- Input data -

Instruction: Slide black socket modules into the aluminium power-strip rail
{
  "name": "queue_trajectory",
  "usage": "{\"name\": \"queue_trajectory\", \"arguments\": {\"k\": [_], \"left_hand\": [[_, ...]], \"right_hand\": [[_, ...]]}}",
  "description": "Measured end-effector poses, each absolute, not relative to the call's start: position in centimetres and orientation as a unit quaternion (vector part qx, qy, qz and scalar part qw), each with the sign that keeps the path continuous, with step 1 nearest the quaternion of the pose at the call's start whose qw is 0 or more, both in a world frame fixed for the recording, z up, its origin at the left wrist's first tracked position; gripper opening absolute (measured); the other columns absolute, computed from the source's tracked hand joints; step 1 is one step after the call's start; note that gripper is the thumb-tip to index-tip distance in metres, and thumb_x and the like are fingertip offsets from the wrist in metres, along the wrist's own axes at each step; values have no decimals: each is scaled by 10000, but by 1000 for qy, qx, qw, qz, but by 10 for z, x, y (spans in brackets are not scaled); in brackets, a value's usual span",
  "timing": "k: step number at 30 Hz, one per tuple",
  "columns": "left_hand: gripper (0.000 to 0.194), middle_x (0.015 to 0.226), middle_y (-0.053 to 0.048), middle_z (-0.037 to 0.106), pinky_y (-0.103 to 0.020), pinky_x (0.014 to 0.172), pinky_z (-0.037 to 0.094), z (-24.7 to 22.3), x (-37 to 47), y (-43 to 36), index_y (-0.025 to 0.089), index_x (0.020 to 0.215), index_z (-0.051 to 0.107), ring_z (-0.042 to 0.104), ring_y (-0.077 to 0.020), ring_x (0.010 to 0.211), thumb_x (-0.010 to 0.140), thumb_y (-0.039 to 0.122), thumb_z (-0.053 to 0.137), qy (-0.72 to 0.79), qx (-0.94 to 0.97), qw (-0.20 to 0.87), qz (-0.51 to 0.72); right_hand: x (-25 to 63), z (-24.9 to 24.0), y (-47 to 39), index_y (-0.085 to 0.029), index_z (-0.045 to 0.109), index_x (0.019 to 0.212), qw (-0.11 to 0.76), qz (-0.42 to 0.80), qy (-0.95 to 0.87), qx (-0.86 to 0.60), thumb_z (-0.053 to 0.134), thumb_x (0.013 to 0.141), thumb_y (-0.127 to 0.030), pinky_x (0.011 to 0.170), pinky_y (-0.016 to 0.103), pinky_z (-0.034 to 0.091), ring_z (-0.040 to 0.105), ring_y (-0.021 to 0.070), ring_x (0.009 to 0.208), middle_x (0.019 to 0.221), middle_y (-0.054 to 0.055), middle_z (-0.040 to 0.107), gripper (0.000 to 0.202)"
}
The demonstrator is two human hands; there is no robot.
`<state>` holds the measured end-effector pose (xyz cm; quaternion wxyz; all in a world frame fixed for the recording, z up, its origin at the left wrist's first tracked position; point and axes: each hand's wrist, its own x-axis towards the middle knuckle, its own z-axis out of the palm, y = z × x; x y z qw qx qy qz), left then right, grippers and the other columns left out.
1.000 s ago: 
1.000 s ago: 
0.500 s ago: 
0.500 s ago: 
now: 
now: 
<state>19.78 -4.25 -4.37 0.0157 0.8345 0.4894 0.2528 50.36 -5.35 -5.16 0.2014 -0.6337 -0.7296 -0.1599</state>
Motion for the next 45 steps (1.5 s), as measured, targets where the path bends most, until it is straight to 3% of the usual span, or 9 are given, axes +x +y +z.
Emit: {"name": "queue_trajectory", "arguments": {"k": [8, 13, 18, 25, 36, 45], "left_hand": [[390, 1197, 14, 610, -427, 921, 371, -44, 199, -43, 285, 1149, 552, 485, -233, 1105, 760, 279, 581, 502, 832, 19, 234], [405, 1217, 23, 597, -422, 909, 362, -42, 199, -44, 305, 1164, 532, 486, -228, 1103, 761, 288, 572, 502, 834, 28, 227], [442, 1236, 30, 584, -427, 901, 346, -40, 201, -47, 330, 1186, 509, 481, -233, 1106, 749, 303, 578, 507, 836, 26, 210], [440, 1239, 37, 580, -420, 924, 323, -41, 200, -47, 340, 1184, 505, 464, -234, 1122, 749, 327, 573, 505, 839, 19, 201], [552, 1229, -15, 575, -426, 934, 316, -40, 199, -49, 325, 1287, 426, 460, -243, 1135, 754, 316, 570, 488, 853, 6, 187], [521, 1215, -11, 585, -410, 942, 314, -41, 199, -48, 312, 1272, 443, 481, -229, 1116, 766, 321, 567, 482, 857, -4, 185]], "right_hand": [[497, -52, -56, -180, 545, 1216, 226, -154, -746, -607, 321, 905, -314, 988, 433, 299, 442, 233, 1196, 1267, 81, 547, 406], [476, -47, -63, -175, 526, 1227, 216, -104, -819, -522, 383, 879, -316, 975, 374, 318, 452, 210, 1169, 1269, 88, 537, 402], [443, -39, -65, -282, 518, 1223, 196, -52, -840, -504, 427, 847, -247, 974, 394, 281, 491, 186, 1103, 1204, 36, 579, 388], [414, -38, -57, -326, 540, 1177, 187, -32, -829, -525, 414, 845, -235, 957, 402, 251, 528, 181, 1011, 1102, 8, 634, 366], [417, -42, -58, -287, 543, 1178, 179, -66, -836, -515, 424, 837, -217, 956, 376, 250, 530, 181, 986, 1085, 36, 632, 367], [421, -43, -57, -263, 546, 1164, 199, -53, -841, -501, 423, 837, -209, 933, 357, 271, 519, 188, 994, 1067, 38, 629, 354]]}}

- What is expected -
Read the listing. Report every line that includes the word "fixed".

- Solution for this task -
  "description": "Measured end-effector poses, each absolute, not relative to the call's start: position in centimetres and orientation as a unit quaternion (vector part qx, qy, qz and scalar part qw), each with the sign that keeps the path continuous, with step 1 nearest the quaternion of the pose at the call's start whose qw is 0 or more, both in a world frame fixed for the recording, z up, its origin at the left wrist's first tracked position; gripper opening absolute (measured); the other columns absolute, computed from the source's tracked hand joints; step 1 is one step after the call's start; note that gripper is the thumb-tip to index-tip distance in metres, and thumb_x and the like are fingertip offsets from the wrist in metres, along the wrist's own axes at each step; values have no decimals: each is scaled by 10000, but by 1000 for qy, qx, qw, qz, but by 10 for z, x, y (spans in brackets are not scaled); in brackets, a value's usual span",
`<state>` holds the measured end-effector pose (xyz cm; quaternion wxyz; all in a world frame fixed for the recording, z up, its origin at the left wrist's first tracked position; point and axes: each hand's wrist, its own x-axis towards the middle knuckle, its own z-axis out of the palm, y = z × x; x y z qw qx qy qz), left then right, grippers and the other columns left out.

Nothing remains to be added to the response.